Some of the readings are wonderful: the descriptions are unique and precise, the men thoughtful, the calls to action moving. My students, however, despise them. Of the stack of 18 papers I just graded, a solid dozen eviscerated McKibben’s excerpt from his own first book, The End of Nature, in which he consciously emulates classic American nature writers by describing himself walking through the woods while explaining his climate change fears. McKibben says the omnipresence of climate change is ruining the good feeling he gets on his walks. My students say: why should we care? Why should we bother to change our lives, to change society, just to suit one old guy’s pleasure? They want better reasons. They want facts, evidence, predictions, a broader narrative. They want to know how the climate problem affects their lives, not just his.

That’s one of the points that Peter Kareiva makes in the “New Environmentalism” talk I referred to in my first post. His organization, the Nature Conservancy, is making impressive efforts to increase diversity among the eco-crowd by giving underprivileged kids access to nature programs in the summer. It is also researching ways to change common perceptions of environmental activists. Here’s one of Kareiva’s slides, showing a focus group interview on the topic:

Kareiva

This is important information, important evidence of the problem at hand. It outlines a perception that needs to change. But describing the interviewee with the phrase “urban youth,” which Urban Dictionary smartly calls a “politically correct way to call someone black in the news,” is so bizarrely tone-deaf that it’s hard to concentrate on the merits of the study.
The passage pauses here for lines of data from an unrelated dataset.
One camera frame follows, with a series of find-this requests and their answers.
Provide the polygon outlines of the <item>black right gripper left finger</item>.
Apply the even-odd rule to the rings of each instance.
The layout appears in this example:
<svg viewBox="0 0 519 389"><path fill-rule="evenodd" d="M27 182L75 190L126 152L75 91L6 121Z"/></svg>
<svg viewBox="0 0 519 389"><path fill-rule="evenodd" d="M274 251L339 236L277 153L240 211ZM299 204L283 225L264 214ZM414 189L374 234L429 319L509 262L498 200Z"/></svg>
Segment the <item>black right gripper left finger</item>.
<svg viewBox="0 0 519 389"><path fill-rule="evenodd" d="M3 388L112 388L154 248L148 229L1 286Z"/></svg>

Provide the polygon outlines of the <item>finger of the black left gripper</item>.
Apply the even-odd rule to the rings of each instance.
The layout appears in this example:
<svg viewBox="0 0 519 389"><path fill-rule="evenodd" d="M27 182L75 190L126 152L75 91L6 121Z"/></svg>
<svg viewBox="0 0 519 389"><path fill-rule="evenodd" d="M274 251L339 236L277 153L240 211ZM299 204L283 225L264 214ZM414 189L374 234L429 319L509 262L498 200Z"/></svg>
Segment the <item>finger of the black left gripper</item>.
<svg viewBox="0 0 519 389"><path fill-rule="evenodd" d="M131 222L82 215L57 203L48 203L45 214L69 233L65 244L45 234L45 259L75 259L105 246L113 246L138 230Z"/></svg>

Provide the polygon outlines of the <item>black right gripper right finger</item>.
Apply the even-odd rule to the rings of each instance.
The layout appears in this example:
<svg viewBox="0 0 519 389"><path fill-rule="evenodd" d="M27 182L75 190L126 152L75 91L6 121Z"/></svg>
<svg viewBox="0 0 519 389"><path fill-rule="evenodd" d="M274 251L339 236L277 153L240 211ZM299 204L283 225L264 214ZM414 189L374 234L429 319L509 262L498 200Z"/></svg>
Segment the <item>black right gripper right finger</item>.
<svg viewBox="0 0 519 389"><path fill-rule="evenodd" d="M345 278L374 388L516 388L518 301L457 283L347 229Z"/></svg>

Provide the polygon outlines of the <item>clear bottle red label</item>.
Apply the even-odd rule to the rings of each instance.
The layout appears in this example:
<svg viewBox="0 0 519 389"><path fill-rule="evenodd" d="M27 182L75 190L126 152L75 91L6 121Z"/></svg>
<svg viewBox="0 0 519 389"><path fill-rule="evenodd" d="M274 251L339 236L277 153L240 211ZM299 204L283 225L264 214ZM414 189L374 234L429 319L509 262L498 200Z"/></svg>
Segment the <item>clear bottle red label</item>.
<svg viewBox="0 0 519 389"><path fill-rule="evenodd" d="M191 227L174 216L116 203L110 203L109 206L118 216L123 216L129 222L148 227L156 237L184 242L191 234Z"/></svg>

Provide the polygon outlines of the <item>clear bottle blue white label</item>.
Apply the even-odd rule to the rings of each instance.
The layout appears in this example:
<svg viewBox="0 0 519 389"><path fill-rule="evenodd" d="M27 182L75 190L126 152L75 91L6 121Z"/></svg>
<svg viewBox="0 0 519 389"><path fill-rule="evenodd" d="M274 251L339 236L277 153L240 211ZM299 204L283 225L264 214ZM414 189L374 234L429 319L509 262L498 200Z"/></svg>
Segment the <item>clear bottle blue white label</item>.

That deafness will probably persist as long as white men are doing the vast majority of the talking. People will not pay attention to a message that is obviously not spoken in their language and not directed toward them.

So we need more languages. We need more women and more people of color to be studying, thinking, writing, and speaking about climate change. The stakes are high. Many reports have shown that  climate change will have more damaging impacts on women globally, and on low-income and minority communities in this country. Consider what happened after Hurricane Katrina: the communities with the fewest resources suffered the most and received the least satisfactory aid.

People have historically been willing to fight for environmental issues that are currently affecting them, as I wrote in my post last week. Grist’s Brentin Mock recently wrote about the twentieth anniversary of Executive Order 12898, which “requires all federal agencies to consider impacts on people of color in their regulations and rulemaking.” The order was the happy result of activism by a number of minority communities that were sick of discovering that their neighborhoods had become the site of a dirty power plant or toxic dump.

Those were current, local issues. The next challenge is to make people care about future issues — specifically, the future damages that a changing climate will bring. The will to change is there, as Mock’s story shows. So is the political support: a 2010 study by the Yale Project on Climate Change shows that minorities are often more likely to support sustainability initiatives than whites. Only the stories are missing, and specifically the storytellers who can make climate change matter to the people whom it will affect — which is to say, everyone.

If the climate’s current spokesmen really want to see true, positive change in the way the public understands climate change, they need to step aside and let someone else do the speaking.